Ask a question to yourself - Do you really love him ? If yes, then you shouldnt go mad if you arent in a mood to have sex.


Sent from my iPhone using Tapatalk


----------



## jonty30 (Oct 23, 2021)

PGupta said:


> Hi, I have never joined any community before but this time I really need help!!!
> I got married in dec 2021 and even though it was an arranged marriage i really liked the guy we went on dates and I fell for him before our wedding... however our sex life after marriage is not going that great i mean I do find him very attractive and we had sex before marriage too but now I don't feel like doing it every day and he says that newly wed usually have sex every day and i even get mad at him sometimes when i am not in mood....I thought maybe condom is the reason bcz I don't like using them so I started taking pills but after i enjoyed that only for few days and after that we did it just 2-3 times a week....I don't know the reason but I always try to avoid sex and just want to cuddle and sleep peacefully I do really love him but whenever we are so much in love I just want that to feel that moment in a non sexual way however my husband gets turned on and then I end up getting mad at him...I am not surehow to solve this....Also for my husband I was his first but I have had sex before so he thinks that's the reason for my low sex drive now...is this normal??? Or should we consult someone???


It's good to get counselling early in the marriage, rather than let it build to a crisis. 
In principle, it is said that a couple needs about a month of counselling for every year of marriage, so it's in your best interest to get on it as soon as possible, when the most obvious reasons for your lack of desire doesn't take a backseat to future reasons and becomes hard to draw out.


----------



## PGupta (11 mo ago)

Helping Hand said:


> Ask a question to yourself - Do you really love him ? If yes, then you shouldnt go mad if you arent in a mood to have sex.
> 
> 
> Sent from my iPhone using Tapatalk


Not wanting to do it all the time is that normal for newly wed?


----------



## PGupta (11 mo ago)

jonty30 said:


> It's good to get counselling early in the marriage, rather than let it build to a crisis.
> In principle, it is said that a couple needs about a month of counselling for every year of marriage, so it's in your best interest to get on it as soon as possible, when the most obvious reasons for your lack of desire doesn't take a backseat to future reasons and becomes hard to draw out.
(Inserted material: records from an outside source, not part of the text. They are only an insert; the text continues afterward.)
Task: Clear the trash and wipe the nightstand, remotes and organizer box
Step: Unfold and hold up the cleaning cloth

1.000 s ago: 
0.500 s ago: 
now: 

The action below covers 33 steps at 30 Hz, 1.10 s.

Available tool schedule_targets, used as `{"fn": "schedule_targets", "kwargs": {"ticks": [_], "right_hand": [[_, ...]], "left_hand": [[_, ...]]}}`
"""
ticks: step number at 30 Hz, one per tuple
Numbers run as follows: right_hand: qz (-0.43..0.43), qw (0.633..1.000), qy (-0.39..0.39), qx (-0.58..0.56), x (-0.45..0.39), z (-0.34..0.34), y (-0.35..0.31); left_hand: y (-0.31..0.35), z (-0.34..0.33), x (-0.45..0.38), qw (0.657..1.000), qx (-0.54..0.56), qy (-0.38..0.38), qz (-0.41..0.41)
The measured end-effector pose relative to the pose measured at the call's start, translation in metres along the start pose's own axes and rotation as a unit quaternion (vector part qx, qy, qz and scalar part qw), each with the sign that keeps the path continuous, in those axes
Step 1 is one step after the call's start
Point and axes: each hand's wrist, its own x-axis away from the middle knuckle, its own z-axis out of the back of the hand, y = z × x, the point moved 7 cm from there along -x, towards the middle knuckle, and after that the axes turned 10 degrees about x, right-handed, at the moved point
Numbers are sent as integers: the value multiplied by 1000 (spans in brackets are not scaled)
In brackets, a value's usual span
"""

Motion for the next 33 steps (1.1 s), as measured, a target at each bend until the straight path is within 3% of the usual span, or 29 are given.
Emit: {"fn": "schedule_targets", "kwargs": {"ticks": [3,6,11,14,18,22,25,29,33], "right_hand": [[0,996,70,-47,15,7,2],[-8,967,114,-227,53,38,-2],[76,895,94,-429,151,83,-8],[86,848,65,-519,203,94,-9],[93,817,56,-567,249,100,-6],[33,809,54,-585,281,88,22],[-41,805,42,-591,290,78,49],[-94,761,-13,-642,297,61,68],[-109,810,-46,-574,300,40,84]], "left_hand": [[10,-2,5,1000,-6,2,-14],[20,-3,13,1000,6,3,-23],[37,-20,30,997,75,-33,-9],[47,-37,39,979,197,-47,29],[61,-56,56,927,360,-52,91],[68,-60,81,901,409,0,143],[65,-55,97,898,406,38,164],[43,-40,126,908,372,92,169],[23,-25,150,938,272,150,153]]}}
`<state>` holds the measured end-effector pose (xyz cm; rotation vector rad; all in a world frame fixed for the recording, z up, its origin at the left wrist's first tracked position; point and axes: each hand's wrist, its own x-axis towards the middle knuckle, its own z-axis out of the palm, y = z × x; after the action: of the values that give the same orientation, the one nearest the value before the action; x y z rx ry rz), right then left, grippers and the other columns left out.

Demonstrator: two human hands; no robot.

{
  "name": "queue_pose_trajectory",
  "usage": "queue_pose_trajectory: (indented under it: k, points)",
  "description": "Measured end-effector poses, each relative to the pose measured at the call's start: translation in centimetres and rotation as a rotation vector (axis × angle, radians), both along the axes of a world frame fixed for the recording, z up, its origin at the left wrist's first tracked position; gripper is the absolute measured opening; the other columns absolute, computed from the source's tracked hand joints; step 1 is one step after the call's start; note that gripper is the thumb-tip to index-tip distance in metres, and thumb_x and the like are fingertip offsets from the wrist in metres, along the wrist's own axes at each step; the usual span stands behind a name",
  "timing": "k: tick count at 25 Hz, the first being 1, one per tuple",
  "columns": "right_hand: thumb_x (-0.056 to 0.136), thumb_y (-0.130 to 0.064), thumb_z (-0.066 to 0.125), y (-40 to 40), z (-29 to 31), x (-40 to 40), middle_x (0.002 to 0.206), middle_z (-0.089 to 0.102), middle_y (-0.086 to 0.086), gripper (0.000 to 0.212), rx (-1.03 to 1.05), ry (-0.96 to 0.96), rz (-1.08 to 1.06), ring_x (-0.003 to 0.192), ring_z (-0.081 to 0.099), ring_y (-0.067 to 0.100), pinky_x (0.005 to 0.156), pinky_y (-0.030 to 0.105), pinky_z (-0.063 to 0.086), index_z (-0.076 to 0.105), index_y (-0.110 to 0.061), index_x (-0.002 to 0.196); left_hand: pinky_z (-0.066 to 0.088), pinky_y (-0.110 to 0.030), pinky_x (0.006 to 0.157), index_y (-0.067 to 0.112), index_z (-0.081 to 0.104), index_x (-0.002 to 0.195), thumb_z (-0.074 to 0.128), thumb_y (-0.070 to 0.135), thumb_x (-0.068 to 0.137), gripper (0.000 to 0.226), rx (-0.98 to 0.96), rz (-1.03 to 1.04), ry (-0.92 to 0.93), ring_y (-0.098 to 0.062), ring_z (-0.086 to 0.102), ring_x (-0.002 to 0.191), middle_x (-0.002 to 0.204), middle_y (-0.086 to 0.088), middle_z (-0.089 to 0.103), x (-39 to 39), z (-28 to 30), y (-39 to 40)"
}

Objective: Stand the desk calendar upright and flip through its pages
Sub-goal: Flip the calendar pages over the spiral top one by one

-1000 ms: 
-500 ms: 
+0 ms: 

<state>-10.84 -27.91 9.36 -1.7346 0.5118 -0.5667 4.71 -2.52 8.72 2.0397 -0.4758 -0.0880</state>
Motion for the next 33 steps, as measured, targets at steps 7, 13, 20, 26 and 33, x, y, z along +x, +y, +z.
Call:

Thanks even I am thinking of it


----------



## jonty30 (Oct 23, 2021)

PGupta said:


> Thanks even I am thinking of it


You probably already know why, because you tell yourself the reason, or reasons, every time he approaches you, but you may need the services of a counselor in order to find the words to tell him what you need from him in order for you to look forward to making love to him without wounding him.

It's early enough in the marriage that you can probably get to the core issues quickly.


----------



## Quad73 (May 10, 2021)

Does his inexperience affect your enjoyment? If he needs to learn how to pleasure you, now would be a good time to do so, before a pattern of resentment and rejection ruins your marriage.


----------



## BeyondRepair007 (Nov 4, 2021)

PGupta said:


> Thanks even I am thinking of it


Maybe this TAM thread and Blog applies to you?

Side question, has there been any abuse in your past, especially as a child?
Sorry for the tough question but there's a logical reason for your current feelings if there has been abuse.









Something for all Men in Dead Bedroom situations to read...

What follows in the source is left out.